Of course, Delap was just a part of the Stoke experience, where possession was shunned, opponents harried without a loss of defensive shape and when Delap retreated to the bench, wide deliveries and set plays were employed to fill the void. In short, Stoke presented a unique challenge for established Premiership sides that were used to pitting their footballing skills against opponents with similar aims and ambitions. Some made heavy weather of adapting to the challenge.
Delap himself has gone on record as saying that although sides did struggle to cope with Stoke's style, especially his throws, adapt they did and the relatively successful strategy gradually became less so. However, Tony Pulis, the mastermind behind the Potters' survival strategy was a reluctant innovator and a considerable rump of his tactical creation remained a prominent part of Stoke's approach until club and manager finally cut the ties after five eventful seasons.
When Stoke slightly surprised themselves and many of their supporters by claiming automatic promotion in May 2008, they did so with a positive goal difference of just 13 or under three tenths of a goal a game. Sides that progress from the Championship to the Premiership, overall see their average goal difference per game slide by around a goal. So Stoke's projected goal difference in their inaugural Premiership campaign was a paltry minus 0.7 of a goal per game and that has traditionally been only good enough for penultimate place and relegation come the end of the season.
That they comfortably over achieved on that projected total by finishing 12th with an actual goal difference per game of -0.44 of a goal, in the process beating all market predictions, was in no small part down to the difficulty opponents experienced in trying to cope with Stoke's wildcard, the extreme long ball tactic, coupled with an aerial, set play bombardment.
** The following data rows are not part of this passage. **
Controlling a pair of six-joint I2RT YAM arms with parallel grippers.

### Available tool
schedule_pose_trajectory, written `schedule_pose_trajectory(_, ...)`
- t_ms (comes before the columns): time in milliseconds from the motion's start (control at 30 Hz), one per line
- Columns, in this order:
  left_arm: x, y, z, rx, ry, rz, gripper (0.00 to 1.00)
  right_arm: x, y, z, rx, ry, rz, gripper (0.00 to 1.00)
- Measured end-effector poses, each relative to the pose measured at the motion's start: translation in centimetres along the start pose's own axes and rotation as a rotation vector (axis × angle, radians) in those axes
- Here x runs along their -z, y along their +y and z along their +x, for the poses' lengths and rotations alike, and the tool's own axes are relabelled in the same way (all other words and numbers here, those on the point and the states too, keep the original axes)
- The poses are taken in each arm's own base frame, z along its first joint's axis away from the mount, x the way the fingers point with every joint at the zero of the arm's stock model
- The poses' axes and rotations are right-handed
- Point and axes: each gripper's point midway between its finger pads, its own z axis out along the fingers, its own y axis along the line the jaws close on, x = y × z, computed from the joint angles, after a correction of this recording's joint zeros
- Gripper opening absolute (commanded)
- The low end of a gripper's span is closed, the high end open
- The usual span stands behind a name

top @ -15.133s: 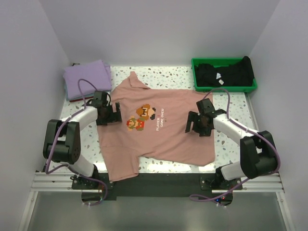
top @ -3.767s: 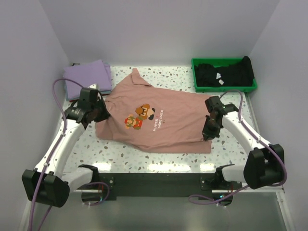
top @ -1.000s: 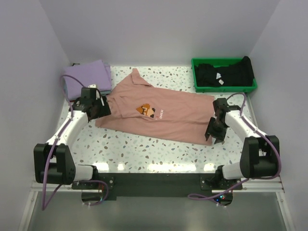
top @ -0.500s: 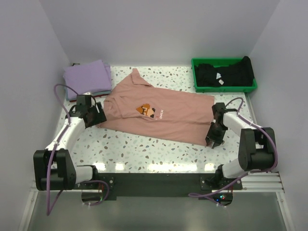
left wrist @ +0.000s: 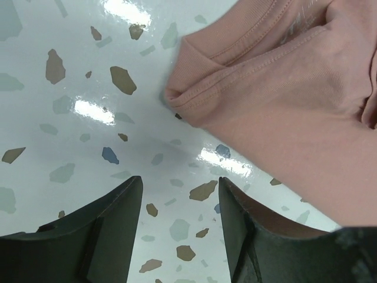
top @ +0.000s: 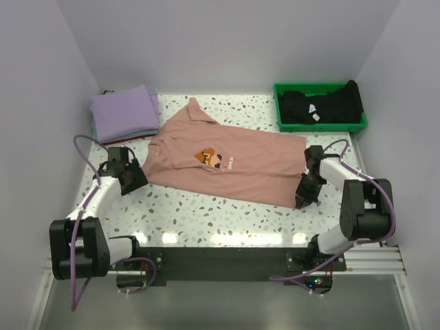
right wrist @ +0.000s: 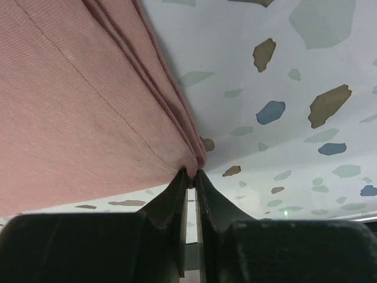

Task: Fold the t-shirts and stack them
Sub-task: Fold the tshirt

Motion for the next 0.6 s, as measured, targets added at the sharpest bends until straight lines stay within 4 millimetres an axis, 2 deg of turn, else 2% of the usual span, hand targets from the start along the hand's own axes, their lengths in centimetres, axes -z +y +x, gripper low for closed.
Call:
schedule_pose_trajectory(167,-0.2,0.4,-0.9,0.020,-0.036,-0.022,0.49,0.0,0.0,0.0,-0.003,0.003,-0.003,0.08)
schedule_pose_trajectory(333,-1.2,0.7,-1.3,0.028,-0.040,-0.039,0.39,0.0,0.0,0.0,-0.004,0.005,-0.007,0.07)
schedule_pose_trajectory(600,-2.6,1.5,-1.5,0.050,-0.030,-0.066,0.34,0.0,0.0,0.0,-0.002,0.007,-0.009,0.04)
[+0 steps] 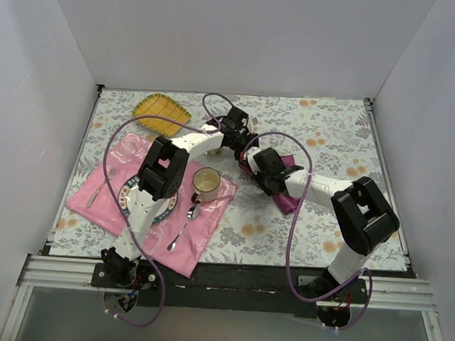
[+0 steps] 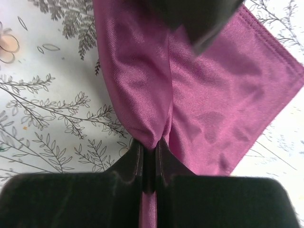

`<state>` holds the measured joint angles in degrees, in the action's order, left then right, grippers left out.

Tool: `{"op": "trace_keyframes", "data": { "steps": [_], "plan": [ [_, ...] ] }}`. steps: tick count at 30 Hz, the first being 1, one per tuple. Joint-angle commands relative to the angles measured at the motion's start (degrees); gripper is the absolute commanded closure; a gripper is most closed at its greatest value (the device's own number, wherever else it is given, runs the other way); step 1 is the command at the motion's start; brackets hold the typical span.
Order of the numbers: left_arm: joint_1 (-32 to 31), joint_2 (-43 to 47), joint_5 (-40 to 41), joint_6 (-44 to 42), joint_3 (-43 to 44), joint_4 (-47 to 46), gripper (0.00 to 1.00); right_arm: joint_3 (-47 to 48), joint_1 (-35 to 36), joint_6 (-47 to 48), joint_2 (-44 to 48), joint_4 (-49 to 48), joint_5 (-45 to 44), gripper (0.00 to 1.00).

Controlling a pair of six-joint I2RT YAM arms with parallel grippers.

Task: Fold the napkin, place the utensils inside, and roll it up
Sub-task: Roll the napkin with the utensil

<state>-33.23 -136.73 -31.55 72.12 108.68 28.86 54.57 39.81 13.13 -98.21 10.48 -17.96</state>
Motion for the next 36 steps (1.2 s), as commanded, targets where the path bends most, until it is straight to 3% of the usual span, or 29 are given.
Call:
{"op": "trace_keyframes", "data": {
  "steps": [1, 3, 8, 13, 22, 32, 36],
  "plan": [
    [1.85, 0.41, 5.18, -1.46, 8.72, 6.38, 0.68, -1.48, -2.63, -7.22, -2.07, 6.39, 19.43, 0.99],
    [2.56, 0.67, 5.45, -0.67, 12.24, 7.17, 0.62, -2.35, -3.77, -8.81, -1.72, 5.96, 24.36, 0.99],
    [3.26, 3.83, 5.71, 1.36, 13.75, 6.65, 0.60, -5.34, -5.53, -14.86, -1.37, 2.71, 32.26, 0.99],
    [3.26, 7.61, 7.64, 1.01, 10.06, 6.30, 0.61, -7.28, -8.08, -20.41, -2.42, -1.95, 39.56, 0.99],
    [2.47, 15.26, 5.63, -1.27, -0.39, 3.49, 0.62, -10.97, -19.32, -33.33, -6.55, -9.50, 56.34, 0.99],
    [-2.01, 19.56, 5.01, -1.10, -12.34, -2.13, 0.65, -18.61, -23.55, -50.73, -7.96, -27.43, 63.48, 0.99],
    [-2.71, 21.67, 3.87, -0.49, -17.26, -5.30, 0.66, -22.65, -24.43, -59.77, -10.06, -41.98, 67.69, 0.99]
  ]
}}
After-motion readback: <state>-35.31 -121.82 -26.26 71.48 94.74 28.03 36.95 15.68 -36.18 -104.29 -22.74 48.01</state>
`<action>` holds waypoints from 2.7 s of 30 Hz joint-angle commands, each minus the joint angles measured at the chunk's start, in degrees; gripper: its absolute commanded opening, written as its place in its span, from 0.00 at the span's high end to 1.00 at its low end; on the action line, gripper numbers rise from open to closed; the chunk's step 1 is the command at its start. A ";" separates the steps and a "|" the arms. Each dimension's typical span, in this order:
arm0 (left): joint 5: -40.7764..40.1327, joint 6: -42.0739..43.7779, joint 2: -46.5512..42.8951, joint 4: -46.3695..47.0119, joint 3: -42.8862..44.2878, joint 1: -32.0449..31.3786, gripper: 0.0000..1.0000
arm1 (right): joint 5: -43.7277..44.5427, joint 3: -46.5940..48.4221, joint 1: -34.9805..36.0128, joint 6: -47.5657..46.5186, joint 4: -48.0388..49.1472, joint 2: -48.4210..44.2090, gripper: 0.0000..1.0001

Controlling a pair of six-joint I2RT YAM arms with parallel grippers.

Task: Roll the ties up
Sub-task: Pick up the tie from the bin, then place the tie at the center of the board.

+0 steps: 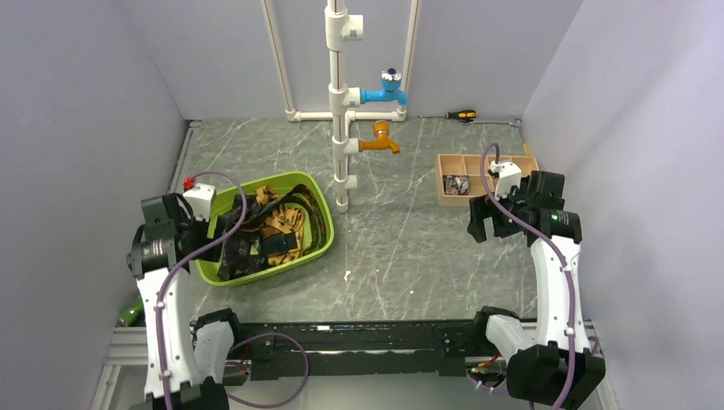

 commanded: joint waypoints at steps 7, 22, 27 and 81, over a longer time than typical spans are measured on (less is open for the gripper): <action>17.23 4.18 22.42 6.62 14.07 -0.13 0.01 | -3.00 10.03 0.33 1.10 -1.65 12.45 0.00; 20.24 1.98 55.98 12.63 22.68 -0.77 0.30 | 1.64 18.72 1.20 2.36 -3.36 25.27 0.00; 20.95 1.00 56.16 13.41 23.34 -1.27 0.64 | 1.92 17.77 1.16 1.14 -4.16 23.88 0.00; 15.63 17.40 27.74 3.81 8.54 -6.69 0.05 | -2.11 19.39 8.07 -0.86 -5.72 20.08 0.00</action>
Over the period of their Premiership tenure, Stoke have claimed 225 league points against bookmaker odds based model predictions of 216 and if we take out the first season, model predicted actual outcome accurately to within a couple of points. But does this mean that Delap's assertion that sides were gradually coming to terms with Stoke's style is undermined ?
The bookmakers odds for Stoke matches over the period offer a good proxy for a robust predictive model.
Small sample noise can often make a side appear to decline or improve when in fact little has changed, but all good odds setters realise this and so longterm reality usually sits well with longterm, actuality. However, it is also possibly that errors on one side of the ledger can balance errors at the other extreme to create an illusion of accuracy where rather the opposite exists.
In the graph above, I've plotted Stoke's under or over-performance against a bookmaker's model expressed in league points per game based on the number of times their opponents had gone through the unique experience provided by Pulis' side over the 190 EPL games played by the Potters. The general trend appears to support the realization of one player, if not the manager, that sides had increasingly worked Stoke out.
A group of teams meeting Stoke for the second or third time were allowing Stoke an average of three tenths of a point per game more than a robust, but general bookmaking model would predict. But by the time the mutual meetings had risen to ten Stoke were now the under performing outfit to the tune of nearly half a point a match. Familiarity, in the absence of much, if any tactical evolution from a Pulis led Stoke had bred success for their opponents.
Fortunately for Stoke's survival, promoted sides were constantly refilling the left hand side of the plot and continued over performance in that area was keeping Stoke afloat, although the margins for error were bound to become even tighter as old Premiership friends, such as West Ham, WBA and Newcastle began to rejoin mid plot.
|Stoke include a rare innovation in their Premiership starting 11.|
The best managers never let their sides stand still for long.